Autumn is the best time to plant roses. Many of these prickly plants were grafted - that is, a particularly beautifully flowering but sensitive specimen was placed on a particularly resistant or strong-growing one - so that some inexperienced gardeners are now wondering: where to put the grafting site?

Knowing where the rose is grafted is important

Grafting place belongs underground

With grafted roses, the grafting point should always be buried at least five, better seven to ten centimeters deep in the ground. There are several reasons for this:

1. Grafting sites are particularly sensitive to frost damage and injury.
2. This is where roses “break” easily, so burying them can provide some protection.
3. Grafted roses tend to be very sensitive to frost and cold winter air, so burying the graft site provides basic winter protection - which can also be enhanced with soil mounding.
4. Grafted roses often only show weak growth. With a bit of luck, roots will sprout from the grafting area over time, so that at some point the hybrid tea will literally “stand on its own two feet”.

Exception: rose stems and wild roses

Only with rose stems should you not dig the grafting point into the ground.

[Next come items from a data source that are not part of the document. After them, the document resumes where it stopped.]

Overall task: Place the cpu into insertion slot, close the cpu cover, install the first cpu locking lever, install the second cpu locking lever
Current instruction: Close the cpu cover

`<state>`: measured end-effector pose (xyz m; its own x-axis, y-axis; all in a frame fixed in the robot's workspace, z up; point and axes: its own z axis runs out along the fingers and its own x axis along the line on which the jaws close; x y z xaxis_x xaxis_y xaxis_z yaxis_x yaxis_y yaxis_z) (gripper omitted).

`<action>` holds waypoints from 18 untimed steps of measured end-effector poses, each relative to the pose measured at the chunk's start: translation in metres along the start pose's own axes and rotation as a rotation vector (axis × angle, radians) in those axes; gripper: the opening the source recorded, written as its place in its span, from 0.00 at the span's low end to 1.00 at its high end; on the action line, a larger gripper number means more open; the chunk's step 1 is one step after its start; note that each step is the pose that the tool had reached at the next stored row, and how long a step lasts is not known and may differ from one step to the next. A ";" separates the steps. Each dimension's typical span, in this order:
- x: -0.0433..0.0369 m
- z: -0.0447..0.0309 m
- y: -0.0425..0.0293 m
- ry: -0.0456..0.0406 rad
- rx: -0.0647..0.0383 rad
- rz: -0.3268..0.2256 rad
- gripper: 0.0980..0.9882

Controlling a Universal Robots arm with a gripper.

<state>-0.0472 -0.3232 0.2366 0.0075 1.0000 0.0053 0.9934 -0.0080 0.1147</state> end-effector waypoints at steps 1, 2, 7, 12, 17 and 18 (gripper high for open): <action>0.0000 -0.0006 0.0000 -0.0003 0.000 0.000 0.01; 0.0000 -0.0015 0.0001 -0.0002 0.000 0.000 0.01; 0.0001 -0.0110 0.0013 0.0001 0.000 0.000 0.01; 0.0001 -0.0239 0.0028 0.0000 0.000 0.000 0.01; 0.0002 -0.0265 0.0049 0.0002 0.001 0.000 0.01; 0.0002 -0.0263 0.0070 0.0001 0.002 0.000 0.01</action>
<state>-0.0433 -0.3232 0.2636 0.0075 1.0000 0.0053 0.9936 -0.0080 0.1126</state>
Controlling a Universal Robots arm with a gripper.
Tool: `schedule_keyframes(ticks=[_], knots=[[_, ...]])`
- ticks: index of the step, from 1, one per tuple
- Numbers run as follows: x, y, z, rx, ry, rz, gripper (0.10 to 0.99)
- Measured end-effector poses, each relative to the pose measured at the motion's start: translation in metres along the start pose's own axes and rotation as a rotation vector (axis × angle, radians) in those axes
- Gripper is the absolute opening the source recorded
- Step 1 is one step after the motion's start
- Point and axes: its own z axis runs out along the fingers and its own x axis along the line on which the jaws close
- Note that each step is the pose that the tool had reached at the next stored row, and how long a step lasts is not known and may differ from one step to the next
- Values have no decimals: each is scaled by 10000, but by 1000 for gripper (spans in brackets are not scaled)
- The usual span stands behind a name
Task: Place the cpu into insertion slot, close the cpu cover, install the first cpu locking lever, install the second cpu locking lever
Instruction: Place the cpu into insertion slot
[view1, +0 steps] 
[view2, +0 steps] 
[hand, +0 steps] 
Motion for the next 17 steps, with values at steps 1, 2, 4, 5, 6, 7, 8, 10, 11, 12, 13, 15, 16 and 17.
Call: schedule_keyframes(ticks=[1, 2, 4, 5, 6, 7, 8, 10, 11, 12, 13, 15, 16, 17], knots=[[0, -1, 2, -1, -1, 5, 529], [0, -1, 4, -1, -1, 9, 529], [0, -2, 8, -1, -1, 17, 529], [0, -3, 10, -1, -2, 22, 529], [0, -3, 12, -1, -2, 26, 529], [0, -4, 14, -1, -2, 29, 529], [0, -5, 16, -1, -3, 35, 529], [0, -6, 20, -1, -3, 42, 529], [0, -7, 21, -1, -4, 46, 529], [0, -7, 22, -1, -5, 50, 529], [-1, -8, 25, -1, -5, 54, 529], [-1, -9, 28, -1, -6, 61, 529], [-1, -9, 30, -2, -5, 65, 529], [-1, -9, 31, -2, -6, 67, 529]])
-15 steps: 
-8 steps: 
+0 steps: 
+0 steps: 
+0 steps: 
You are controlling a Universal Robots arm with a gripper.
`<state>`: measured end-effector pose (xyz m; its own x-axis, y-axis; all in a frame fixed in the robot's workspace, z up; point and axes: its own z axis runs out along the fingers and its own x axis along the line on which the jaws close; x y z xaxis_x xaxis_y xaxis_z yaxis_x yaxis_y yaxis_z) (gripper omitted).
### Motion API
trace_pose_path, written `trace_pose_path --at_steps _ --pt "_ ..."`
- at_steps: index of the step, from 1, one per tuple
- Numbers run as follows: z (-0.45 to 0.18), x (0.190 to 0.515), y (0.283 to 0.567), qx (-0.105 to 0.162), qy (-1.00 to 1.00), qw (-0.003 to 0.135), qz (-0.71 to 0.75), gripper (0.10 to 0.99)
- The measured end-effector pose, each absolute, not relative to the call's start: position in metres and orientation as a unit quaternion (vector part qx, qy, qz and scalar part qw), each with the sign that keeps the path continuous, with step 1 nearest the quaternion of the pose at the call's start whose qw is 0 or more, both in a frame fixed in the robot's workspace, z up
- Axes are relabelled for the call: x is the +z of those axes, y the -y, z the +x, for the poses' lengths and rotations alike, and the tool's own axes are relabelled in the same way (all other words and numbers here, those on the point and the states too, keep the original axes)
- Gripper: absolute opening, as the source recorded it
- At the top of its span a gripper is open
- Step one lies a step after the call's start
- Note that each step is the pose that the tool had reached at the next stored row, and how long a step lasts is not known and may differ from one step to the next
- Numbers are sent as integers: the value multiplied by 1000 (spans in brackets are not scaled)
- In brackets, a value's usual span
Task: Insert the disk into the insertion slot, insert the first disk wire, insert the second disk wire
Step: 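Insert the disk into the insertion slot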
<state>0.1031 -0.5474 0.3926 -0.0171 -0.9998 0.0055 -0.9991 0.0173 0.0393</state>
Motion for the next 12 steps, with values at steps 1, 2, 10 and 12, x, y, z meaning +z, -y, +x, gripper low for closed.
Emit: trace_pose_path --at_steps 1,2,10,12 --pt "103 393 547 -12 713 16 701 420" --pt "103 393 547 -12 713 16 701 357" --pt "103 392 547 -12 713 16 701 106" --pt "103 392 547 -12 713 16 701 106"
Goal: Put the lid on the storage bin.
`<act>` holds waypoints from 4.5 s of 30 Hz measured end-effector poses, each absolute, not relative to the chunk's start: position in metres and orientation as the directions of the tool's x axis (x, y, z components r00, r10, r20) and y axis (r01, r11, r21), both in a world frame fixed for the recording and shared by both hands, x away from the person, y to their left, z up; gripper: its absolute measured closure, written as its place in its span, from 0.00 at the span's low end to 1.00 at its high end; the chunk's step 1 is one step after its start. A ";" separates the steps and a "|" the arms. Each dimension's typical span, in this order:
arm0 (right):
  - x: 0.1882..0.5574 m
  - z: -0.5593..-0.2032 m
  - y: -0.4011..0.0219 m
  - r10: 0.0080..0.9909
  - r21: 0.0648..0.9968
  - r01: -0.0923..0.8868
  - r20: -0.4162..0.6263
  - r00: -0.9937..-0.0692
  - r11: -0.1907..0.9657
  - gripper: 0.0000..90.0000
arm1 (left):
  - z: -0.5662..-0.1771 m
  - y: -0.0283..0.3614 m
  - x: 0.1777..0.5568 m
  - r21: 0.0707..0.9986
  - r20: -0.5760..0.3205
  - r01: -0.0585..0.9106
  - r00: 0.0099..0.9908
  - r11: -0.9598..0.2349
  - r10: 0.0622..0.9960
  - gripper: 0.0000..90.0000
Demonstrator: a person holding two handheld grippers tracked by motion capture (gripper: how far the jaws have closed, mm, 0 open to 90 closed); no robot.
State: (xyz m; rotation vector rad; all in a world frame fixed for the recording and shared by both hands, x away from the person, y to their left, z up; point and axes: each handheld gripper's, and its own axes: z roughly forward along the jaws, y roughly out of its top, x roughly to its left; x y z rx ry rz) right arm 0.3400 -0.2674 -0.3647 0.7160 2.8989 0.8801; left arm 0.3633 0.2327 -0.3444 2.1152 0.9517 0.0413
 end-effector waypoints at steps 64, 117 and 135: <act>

In this case, you would have to sink the entire trunk, because the thickening is located directly below the crown. However, you can winter stem roses that are still young and sufficiently flexible by pressing down the crown and burying it together with the grafting point.

How do you recognize the finishing point?

With roses (with the exception of standard roses), the grafting point is always just above the roots. This is a thickening above which all shoots sprout - ideally at least. Shoots that grow below this knob are usually wild shoots (i.e. they come from the rootstock) and are therefore not desirable.

Protect grafting site

The graft site should be protected not only by burial but also in other ways. This protection is particularly important in winter, which is why roses should always be piled up. This warming earth cover is at best covered with fir brushwood, which serves both protection and aesthetics. After all, who likes to stare at bare heaps of earth for months at a time?

tips

If you are unsure about the distinction between noble and wild shoots, the following rule of thumb will help you: Hybrid tea roses always have five leaves on a shoot, while most wild roses used as a rootstock have six to seven.